I have the following RDD:
rdd.take(5) gives me:
[DenseVector([9.2463, 1.0, 0.392, 0.3381, 162.6437, 7.9432, 8.3397, 11.7699]),
DenseVector([9.2463, 1.0, 0.392, 0.3381, 162.6437, 7.9432, 8.3397, 11.7699]),
DenseVector([5.0, 20.0, 0.3444, 0.3295, 54.3122, 4.0, 4.0, 9.0]),
DenseVector([9.2463, 1.0, 0.392, 0.3381, 162.6437, 7.9432, 8.3397, 11.7699]),
DenseVector([9.2463, 2.0, 0.392, 0.3381, 162.6437, 7.9432, 8.3397, 11.7699])]

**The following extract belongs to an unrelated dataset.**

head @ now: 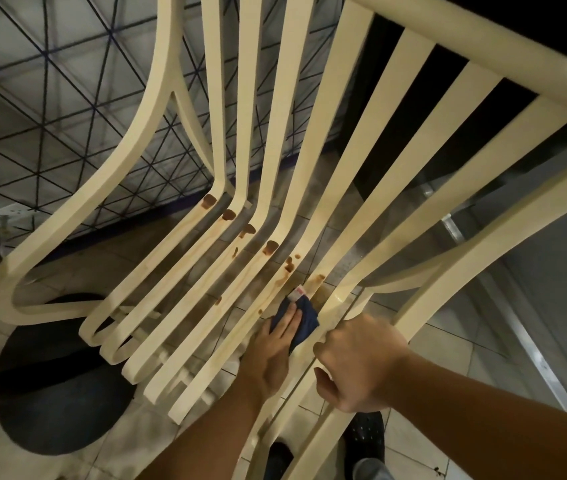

I would like to make it a data frame which should look like:
-------------------------------------------------------------------
| features |
-------------------------------------------------------------------
| [9.2463, 1.0, 0.392, 0.3381, 162.6437, 7.9432, 8.3397, 11.7699] |
|-----------------------------------------------------------------|
| [9.2463, 1.0, 0.392, 0.3381, 162.6437, 7.9432, 8.3397, 11.7699] |
|-----------------------------------------------------------------|
| [5.0, 20.0, 0.3444, 0.3295, 54.3122, 4.0, 4.0, 9.0] |
|-----------------------------------------------------------------|
| [9.2463, 1.0, 0.392, 0.3381, 162.6437, 7.9432, 8.3397, 11.7699] |
|-----------------------------------------------------------------|
| [9.2463, 2.0, 0.392, 0.3381, 162.6437, 7.9432, 8.3397, 11.7699] |
|-----------------------------------------------------------------|
Is this possible? I tried to use df_new = sqlContext.createDataFrame(rdd,['features'])
, but it didn't work. Does anyone have any suggestion? Thanks!